*Work to be completed:*
Write out, word for word, only the lines from the one containing "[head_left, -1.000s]" through the final line of the data.

*Dataset content:*
-- -- --

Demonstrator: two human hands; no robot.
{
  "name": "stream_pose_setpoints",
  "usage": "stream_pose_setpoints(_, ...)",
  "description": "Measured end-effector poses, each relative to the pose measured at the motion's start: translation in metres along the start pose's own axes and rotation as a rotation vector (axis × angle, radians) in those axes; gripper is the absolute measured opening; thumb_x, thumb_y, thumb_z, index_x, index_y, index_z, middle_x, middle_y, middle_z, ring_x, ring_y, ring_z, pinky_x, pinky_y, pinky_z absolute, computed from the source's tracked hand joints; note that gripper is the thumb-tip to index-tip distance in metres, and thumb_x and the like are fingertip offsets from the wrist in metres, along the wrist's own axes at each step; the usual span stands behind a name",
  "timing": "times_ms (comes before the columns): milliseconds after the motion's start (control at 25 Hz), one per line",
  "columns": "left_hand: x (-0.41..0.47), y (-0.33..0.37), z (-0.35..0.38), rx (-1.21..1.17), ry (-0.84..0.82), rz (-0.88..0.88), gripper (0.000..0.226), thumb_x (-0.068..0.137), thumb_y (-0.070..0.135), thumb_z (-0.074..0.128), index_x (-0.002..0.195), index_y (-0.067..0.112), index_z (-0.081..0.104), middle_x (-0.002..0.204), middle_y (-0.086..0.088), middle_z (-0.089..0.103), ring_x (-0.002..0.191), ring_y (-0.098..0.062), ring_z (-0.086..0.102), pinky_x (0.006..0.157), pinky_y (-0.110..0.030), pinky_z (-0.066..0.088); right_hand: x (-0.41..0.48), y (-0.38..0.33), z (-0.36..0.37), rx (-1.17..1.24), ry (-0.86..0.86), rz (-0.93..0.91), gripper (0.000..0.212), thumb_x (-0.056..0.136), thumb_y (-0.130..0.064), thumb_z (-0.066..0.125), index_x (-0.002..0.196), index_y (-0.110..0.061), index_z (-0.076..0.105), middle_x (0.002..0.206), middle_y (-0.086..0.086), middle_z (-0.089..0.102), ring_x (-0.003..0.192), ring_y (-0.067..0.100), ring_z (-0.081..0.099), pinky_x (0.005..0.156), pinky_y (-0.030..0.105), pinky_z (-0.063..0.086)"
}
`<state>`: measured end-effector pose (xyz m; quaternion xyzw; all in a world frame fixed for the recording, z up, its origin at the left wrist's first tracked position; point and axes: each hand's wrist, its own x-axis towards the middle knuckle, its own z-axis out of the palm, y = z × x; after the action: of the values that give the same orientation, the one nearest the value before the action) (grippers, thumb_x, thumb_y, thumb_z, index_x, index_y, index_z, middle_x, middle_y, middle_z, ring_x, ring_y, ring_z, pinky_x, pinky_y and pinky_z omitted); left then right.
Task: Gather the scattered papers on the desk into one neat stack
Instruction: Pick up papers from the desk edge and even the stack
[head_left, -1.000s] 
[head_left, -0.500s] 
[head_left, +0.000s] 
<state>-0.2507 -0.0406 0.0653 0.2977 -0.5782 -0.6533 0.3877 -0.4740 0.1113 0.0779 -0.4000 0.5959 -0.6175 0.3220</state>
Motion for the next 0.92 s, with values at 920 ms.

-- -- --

*Answer box:*
[head_left, -1.000s] 
[head_left, -0.500s] 
[head_left, +0.000s] 
<state>-0.2507 -0.0406 0.0653 0.2977 -0.5782 -0.6533 0.3877 -0.4740 0.1113 0.0779 -0.4000 0.5959 -0.6175 0.3220</state>
Motion for the next 0.92 s, with values at 920 ms.

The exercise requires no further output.